Provided material:
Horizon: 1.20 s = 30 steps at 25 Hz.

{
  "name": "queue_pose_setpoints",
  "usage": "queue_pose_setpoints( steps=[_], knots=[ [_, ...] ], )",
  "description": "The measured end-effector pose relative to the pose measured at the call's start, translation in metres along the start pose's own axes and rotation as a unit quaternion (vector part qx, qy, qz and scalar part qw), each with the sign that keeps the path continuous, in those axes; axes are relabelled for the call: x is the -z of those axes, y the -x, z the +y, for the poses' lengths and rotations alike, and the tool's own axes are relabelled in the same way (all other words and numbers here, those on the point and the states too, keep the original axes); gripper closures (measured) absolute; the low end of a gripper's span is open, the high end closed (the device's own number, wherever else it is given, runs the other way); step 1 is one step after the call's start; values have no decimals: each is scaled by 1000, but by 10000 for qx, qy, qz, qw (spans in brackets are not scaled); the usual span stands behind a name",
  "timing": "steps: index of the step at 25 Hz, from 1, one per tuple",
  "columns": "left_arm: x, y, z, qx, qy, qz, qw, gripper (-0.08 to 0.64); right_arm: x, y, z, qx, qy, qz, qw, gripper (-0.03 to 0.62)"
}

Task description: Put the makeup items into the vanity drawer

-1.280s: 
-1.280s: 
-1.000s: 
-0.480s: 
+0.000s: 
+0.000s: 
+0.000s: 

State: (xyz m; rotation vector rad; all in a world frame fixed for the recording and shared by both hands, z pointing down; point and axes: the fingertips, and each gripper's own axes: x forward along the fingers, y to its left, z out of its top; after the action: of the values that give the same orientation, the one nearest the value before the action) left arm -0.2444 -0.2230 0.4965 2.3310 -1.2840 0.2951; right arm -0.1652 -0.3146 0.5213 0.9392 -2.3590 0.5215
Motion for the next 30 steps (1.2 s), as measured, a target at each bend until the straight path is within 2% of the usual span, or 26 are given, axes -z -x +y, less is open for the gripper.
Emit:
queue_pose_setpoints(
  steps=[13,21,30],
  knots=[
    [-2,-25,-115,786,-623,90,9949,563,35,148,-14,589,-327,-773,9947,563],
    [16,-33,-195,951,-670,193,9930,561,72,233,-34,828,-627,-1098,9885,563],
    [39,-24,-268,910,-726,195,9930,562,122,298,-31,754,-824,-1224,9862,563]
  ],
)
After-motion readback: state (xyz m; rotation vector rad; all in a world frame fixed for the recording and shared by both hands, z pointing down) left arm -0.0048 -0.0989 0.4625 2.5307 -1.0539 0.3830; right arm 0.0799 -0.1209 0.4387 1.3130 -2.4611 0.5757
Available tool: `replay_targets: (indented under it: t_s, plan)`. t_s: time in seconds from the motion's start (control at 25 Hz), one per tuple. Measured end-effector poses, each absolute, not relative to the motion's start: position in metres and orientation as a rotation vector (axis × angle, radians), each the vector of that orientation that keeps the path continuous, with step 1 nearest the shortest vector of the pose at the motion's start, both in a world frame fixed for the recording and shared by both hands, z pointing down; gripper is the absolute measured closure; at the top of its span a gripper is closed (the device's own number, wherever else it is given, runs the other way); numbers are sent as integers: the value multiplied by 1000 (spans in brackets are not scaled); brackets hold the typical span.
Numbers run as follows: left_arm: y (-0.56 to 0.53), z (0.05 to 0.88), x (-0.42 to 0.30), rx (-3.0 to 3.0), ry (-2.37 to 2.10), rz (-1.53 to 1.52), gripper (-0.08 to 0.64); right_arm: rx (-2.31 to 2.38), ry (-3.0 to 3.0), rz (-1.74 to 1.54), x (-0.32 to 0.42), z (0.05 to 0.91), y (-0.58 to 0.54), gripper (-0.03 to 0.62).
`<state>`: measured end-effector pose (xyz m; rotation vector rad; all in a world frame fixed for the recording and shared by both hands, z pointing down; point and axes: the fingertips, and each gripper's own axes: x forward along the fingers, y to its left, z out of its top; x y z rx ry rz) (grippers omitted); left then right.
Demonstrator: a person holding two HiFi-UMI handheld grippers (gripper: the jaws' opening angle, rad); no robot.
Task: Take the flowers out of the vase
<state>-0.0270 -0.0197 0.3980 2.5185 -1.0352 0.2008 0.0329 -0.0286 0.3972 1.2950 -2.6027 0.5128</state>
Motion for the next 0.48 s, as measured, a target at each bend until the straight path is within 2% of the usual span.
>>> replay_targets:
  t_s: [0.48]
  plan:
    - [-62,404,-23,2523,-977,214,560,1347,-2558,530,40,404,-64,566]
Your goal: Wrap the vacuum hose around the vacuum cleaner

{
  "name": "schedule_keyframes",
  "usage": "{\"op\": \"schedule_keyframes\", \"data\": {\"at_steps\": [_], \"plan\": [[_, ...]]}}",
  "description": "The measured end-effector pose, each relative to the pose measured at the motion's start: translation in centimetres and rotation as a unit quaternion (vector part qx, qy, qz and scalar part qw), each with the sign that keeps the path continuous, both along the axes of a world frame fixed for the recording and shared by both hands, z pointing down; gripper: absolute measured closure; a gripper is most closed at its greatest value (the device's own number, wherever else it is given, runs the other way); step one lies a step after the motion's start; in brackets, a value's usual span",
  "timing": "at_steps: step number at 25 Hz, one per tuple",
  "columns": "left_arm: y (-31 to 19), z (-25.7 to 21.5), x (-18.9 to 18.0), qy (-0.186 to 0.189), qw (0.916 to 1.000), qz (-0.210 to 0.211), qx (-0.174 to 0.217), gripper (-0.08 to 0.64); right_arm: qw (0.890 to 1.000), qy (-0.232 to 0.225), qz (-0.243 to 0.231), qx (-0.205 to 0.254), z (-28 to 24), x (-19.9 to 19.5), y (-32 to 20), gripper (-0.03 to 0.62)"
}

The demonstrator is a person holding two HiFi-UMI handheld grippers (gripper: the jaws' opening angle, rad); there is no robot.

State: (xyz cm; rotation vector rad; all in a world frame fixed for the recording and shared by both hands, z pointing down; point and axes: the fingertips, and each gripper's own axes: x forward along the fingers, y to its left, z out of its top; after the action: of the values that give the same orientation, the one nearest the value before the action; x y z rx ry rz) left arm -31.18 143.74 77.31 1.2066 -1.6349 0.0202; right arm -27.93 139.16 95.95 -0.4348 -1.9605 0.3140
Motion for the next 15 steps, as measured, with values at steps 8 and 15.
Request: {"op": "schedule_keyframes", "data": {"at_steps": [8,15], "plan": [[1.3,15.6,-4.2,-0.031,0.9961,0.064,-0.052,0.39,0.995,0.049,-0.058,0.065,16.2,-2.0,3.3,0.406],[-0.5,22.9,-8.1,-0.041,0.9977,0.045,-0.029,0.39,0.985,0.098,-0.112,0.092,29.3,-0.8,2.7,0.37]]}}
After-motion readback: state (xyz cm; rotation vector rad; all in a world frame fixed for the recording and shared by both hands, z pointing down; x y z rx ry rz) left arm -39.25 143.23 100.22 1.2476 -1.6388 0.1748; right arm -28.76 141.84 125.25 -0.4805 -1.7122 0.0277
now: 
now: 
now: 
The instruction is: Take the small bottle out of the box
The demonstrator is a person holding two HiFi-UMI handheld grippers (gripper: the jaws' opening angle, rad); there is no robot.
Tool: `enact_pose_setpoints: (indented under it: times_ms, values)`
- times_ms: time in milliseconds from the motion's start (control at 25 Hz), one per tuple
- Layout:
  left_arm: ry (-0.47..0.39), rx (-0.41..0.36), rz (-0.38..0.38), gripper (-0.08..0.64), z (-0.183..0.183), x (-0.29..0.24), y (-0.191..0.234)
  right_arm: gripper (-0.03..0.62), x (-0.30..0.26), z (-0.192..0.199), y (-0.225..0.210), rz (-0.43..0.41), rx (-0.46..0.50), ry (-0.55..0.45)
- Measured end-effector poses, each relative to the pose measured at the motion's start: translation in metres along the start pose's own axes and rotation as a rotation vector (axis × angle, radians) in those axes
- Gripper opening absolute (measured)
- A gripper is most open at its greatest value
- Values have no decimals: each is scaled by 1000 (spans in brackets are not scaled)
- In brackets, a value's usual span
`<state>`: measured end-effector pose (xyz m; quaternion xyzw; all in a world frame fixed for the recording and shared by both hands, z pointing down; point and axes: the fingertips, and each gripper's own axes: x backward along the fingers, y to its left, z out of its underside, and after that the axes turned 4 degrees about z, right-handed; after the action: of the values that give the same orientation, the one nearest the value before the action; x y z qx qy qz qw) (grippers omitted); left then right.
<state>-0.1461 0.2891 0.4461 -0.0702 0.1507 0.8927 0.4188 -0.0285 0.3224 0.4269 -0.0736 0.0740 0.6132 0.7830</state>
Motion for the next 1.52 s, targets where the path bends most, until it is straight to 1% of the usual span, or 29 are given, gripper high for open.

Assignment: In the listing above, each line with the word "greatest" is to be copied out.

Answer to the problem:
  "description": "The measured end-effector pose, each relative to the pose measured at the motion's start: translation in centimetres and rotation as a unit quaternion (vector part qx, qy, qz and scalar part qw), each with the sign that keeps the path continuous, both along the axes of a world frame fixed for the recording and shared by both hands, z pointing down; gripper: absolute measured closure; a gripper is most closed at its greatest value (the device's own number, wherever else it is given, runs the other way); step one lies a step after the motion's start; in brackets, a value's usual span",
- A gripper is most open at its greatest value

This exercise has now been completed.